How to buy gold
Answers to the 5 most important questions to ask before buying gold
- 4/20/18 Last Updated
- 16 Experts interviewed and consulted
- 32 Hours spent doing research
- 27 Articles & studies analyzed
- 94% Found this helpful
As a global commodity, the price of gold is not tied directly to the value of the U.S. dollar, and its long history as a global currency (dating back to around 550 BC) is a testament to its endurance as a valuable commodity.
Whether you are looking for a long-term investment or just want something tangible that you can sell quickly in the event of another economic crisis, investing in gold is thought by many to be a proven method for ensuring economic security.
This guide will answer the five most common questions about buying gold:
Why should you buy gold?
What type of gold should you invest in?
What do you do when you’re ready to buy gold?

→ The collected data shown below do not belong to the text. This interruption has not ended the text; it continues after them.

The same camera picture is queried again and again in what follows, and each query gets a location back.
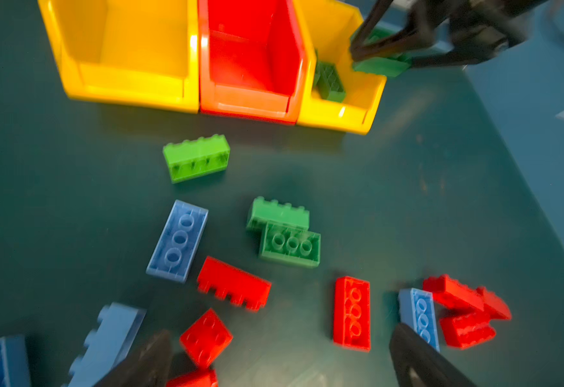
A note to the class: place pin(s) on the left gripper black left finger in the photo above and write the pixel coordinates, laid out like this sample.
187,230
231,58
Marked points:
149,365

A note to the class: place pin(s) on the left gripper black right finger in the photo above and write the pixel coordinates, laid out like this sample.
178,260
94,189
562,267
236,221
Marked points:
410,352

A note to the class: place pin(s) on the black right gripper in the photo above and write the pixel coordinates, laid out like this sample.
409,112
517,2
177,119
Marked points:
467,19

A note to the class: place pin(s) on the light blue lego brick side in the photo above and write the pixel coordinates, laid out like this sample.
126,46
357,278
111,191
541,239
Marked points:
107,345

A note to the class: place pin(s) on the light blue lego brick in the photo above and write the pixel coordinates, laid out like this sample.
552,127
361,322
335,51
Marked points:
178,242
416,308

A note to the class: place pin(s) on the light blue lego brick corner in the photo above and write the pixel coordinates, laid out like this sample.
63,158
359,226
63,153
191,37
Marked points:
14,369

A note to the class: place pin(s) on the green lego brick underside up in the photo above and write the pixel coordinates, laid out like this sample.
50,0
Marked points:
290,245

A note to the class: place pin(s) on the green lego brick studs side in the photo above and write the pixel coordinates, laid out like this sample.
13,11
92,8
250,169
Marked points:
263,211

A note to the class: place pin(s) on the bright green lego brick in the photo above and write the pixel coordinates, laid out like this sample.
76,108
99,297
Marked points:
196,158

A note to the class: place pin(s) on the red lego brick cluster bottom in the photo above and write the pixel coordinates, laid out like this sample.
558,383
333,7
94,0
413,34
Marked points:
467,330

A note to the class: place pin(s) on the red lego brick cluster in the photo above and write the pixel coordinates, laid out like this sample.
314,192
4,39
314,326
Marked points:
452,294
467,330
494,306

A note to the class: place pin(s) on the red square lego brick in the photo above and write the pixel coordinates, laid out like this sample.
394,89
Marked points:
206,339

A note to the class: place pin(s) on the red lego brick cluster top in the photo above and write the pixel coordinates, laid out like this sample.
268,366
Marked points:
452,294

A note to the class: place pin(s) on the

How can you avoid getting scammed?
What outside factors influence the price of gold?
I’ve consulted with 16 investors and experts from around the country, combed through dozens of online articles and read 10 e-books on the subject to bring you accurate information so you can make an educated decision about how to buy and invest in gold.
Question 1: Why should I buy gold?
Insurance versus investment
There are two main reasons people buy gold: as insurance and as an investment.
People who are concerned about the recent economic crisis tend to view their ownership of precious metals as an insurance investment. As long as you have physical gold or silver to sell or trade, you will never be broke, even if the economy collapses. As nationally recognized gold expert, long-time investor and author of Stack Silver Get Gold: How to Buy Gold and Silver Bullion Without Getting Ripped Off! Hunter Riley III told me, one of the main things gold bullion has going for it is that “You can have total control over it… If something crazy happens in the world … you still have your gold bullion.” Tres Knippa, Investor, analyst and regular contributor on several networks including CNBC, Bloomberg and Fox Business, agrees with Riley’s sentiment, adding, “I am always in favor of owning the actual asset rather than some paper promise on those assets.”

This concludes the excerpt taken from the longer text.